I am lucky enough to live in the great Pacific Northwest, Its a beautiful fall day here. Not to hot, not too chilled just right. Our majestic evergreens are the wonderful backdrop to our leaf shedding trees, with their bright yellow and orange leaves. It makes me feel warm and cozy to hear the wind out side my window crisply shaking all the brightly colored leaves. Singing of the arrival of fall and cooler weather.
Orange and brown are the colors of October (for me anyway) Pumpkins, candied apples, ghoulish, super hero, or princess costumes are on the minds of children every where, that and candy. I love this time of year and the beautiful month of October.

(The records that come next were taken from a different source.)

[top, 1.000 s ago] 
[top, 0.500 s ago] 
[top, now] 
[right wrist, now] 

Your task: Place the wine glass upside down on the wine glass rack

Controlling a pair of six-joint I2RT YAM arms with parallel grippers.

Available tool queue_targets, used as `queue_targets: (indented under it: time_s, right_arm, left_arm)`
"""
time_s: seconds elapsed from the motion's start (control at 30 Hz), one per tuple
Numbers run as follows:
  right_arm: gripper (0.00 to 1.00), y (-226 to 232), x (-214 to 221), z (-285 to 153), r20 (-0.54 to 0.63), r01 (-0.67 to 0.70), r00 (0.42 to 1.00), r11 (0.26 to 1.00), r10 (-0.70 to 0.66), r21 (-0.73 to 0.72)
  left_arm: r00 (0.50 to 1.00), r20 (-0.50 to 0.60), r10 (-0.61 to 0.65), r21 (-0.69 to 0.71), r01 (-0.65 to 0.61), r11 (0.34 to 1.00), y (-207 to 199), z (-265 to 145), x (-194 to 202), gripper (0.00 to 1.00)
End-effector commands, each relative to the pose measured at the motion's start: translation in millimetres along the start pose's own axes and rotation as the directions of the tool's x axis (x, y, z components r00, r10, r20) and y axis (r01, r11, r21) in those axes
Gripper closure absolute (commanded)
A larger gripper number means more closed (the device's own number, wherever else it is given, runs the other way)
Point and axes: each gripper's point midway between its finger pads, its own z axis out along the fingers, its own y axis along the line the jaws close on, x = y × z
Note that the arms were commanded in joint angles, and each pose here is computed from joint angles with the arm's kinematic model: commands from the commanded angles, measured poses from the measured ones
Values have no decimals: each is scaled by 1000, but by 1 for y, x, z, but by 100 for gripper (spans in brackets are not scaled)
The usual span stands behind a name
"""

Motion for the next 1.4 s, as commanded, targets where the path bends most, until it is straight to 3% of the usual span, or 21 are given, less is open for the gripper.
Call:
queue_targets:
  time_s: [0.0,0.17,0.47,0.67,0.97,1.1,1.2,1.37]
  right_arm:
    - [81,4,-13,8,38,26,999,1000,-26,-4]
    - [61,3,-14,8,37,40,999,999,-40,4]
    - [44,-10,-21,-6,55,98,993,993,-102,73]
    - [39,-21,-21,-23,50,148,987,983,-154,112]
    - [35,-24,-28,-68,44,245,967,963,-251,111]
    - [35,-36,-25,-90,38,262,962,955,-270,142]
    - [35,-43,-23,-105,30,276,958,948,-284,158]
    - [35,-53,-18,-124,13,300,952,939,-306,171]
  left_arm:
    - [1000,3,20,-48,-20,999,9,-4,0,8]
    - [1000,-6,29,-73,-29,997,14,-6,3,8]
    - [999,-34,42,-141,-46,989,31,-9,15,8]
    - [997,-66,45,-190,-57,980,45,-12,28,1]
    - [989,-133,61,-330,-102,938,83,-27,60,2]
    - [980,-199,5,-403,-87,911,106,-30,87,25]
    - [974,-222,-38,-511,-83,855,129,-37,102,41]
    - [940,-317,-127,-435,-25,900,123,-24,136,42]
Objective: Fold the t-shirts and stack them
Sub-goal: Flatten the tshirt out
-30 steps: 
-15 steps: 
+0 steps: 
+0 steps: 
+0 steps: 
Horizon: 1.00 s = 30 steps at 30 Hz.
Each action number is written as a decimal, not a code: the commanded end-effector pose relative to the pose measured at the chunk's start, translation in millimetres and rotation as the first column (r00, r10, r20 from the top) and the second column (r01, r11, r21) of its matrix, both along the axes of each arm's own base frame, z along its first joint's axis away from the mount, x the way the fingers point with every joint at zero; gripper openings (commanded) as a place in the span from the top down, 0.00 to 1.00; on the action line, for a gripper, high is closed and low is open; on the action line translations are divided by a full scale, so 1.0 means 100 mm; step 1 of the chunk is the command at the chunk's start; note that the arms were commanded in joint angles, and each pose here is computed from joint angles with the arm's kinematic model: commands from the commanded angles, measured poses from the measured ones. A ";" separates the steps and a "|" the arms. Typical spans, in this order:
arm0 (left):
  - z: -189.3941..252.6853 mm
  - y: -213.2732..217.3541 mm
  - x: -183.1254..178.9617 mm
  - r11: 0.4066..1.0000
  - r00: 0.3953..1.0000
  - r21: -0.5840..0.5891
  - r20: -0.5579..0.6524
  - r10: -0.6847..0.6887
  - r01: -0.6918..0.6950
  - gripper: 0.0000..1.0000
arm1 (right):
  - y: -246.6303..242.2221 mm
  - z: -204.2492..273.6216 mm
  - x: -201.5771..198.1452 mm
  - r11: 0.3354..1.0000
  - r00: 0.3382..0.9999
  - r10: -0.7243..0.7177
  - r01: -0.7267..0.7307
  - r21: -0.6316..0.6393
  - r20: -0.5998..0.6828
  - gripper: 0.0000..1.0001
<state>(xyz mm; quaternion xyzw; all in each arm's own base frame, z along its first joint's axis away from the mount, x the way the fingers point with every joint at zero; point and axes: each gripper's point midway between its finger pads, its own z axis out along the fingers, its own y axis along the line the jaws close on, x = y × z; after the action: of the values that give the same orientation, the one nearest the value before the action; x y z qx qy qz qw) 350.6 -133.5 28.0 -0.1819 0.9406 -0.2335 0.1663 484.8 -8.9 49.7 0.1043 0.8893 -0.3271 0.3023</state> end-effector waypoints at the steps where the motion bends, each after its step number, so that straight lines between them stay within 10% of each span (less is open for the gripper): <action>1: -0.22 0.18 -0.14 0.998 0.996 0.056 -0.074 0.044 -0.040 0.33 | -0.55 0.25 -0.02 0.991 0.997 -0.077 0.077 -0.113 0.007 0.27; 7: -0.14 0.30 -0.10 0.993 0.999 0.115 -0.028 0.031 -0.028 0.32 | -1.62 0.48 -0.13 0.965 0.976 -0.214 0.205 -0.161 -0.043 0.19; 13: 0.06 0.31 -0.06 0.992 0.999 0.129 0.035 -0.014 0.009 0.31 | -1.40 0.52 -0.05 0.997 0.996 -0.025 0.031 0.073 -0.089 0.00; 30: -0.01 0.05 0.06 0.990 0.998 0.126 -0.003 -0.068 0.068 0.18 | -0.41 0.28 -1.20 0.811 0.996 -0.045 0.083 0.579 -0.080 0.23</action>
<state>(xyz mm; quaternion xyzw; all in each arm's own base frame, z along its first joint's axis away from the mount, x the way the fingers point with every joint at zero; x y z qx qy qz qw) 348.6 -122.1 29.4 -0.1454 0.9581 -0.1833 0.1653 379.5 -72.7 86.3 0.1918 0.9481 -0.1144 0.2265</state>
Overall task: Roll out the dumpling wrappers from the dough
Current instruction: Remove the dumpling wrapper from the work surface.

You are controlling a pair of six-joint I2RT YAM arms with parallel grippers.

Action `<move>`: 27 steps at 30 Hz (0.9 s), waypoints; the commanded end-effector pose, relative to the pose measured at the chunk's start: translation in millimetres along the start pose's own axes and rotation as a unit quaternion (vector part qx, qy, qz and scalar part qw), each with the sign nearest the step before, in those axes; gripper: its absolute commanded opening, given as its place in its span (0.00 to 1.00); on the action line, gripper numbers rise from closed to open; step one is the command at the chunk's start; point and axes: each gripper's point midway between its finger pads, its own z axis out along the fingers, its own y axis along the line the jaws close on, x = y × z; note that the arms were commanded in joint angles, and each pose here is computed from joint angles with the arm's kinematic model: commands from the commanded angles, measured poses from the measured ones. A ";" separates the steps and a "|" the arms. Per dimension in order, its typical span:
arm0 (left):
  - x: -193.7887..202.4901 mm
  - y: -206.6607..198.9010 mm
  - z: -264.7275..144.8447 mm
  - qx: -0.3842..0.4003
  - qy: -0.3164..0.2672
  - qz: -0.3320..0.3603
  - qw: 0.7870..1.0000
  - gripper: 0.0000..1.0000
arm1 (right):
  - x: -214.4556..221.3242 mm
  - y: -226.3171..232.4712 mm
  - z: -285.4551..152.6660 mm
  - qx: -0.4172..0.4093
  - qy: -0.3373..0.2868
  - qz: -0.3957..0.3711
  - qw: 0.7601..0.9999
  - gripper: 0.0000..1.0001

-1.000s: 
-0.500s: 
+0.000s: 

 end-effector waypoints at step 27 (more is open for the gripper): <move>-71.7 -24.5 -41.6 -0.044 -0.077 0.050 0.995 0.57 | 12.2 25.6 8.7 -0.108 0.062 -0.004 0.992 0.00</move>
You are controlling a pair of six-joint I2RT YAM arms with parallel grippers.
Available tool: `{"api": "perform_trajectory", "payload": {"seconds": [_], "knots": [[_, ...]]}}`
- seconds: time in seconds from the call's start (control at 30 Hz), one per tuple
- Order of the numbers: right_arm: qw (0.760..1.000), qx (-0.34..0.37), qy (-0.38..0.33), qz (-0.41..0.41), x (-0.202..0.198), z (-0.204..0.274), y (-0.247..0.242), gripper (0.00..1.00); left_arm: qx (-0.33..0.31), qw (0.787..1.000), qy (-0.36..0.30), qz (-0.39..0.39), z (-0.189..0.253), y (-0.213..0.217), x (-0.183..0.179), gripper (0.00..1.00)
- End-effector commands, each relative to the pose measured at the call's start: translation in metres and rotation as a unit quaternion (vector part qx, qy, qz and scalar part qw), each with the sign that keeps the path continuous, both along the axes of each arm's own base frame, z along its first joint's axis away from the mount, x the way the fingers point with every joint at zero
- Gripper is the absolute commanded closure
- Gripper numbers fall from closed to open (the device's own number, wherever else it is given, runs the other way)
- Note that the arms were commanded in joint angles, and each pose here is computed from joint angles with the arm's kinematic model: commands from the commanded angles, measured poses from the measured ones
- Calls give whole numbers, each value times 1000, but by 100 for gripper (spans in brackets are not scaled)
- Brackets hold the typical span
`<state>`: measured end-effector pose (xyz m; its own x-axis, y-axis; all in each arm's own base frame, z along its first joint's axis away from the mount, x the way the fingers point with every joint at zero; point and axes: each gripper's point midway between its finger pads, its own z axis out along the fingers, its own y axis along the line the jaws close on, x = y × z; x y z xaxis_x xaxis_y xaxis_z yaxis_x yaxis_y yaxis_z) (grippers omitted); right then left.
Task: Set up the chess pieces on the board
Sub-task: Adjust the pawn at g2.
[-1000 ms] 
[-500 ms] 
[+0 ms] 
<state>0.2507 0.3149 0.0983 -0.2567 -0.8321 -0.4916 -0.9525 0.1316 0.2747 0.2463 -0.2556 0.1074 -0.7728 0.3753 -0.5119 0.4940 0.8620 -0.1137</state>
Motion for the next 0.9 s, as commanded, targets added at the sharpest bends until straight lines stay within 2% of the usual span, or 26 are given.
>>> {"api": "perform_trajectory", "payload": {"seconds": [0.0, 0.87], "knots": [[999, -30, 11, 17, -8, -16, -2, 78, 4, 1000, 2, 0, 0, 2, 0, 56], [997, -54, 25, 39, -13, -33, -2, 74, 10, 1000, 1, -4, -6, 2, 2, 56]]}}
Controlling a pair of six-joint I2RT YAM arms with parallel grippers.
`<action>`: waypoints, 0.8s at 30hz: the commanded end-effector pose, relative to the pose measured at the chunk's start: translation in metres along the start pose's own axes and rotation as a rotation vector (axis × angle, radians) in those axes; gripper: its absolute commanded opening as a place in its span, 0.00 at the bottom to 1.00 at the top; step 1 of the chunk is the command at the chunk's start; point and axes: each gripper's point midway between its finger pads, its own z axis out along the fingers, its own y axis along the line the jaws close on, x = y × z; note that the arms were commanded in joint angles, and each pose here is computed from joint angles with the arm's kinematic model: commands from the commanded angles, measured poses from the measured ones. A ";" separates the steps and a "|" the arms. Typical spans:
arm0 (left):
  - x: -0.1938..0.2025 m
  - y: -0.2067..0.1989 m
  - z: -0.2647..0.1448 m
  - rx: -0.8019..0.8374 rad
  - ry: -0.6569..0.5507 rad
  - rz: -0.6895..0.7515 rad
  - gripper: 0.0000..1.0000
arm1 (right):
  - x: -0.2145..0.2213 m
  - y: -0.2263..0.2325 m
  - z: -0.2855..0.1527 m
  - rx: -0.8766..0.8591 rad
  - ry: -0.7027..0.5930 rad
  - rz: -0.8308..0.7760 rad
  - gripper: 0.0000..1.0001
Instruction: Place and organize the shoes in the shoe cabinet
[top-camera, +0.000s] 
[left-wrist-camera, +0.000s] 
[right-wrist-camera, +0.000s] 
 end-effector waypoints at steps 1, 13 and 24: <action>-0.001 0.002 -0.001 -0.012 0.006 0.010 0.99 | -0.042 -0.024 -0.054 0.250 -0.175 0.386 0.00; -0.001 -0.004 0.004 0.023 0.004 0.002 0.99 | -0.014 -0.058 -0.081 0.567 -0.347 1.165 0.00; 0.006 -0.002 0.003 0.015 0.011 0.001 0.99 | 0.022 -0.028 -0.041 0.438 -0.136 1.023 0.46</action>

My Birthday is this month nothing much to talk about there, just another year right? Still having issues with neck, shoulder, shoulder blade is still aflame. My tension head ache is still here as well makes me wonder if the tendons were cut would that cure the tension? Or maybe release the tension? Sounds drastic I know but its not the first time I have had this thought/idea. Starting to feel desperate for some relief, I know this means its time to see the Doc again. Not sure I can hear for the umpteenth time that she didn’t have the intention of me staying on the pain pills, or the muscle relaxer for long term usage. Only had the pain med twice this year, and the muscle relaxer once this year. I do the stretches at home that I have been shown by the physical therapist, I use hot and cold packs, I soak in epson salt baths. I do what I can on my end to keep my body as stretched and usable as I possibly can. Now I am getting pains in my arms like I get in my head. I am having a ‘headache’ in my arm… I know, but that is the best way I can describe it. Need to call the foot doctor tomorrow for an appointment to see if there is anything he can do for this long term foot pain I have been having as well. Change of subject kind of. Seen my Doc not too long ago and I said so Doc, I am having pain in my right and left groin area more the right though, and its kinda making me feel a little weak on my legs, she say ok ‘lets see if it sticks around’! I kind of understand as I have fibromyalgia, but it still pisses me off!
I am looking out my window now trying to get my mood back up to where it was when I started this post. I was enjoying the fall scene outside my window, and listening to the brightly colored trees sing to me in the wind. So with a smile on my face and thoughts of Halloween in my head and I am signing off for now ;~) B.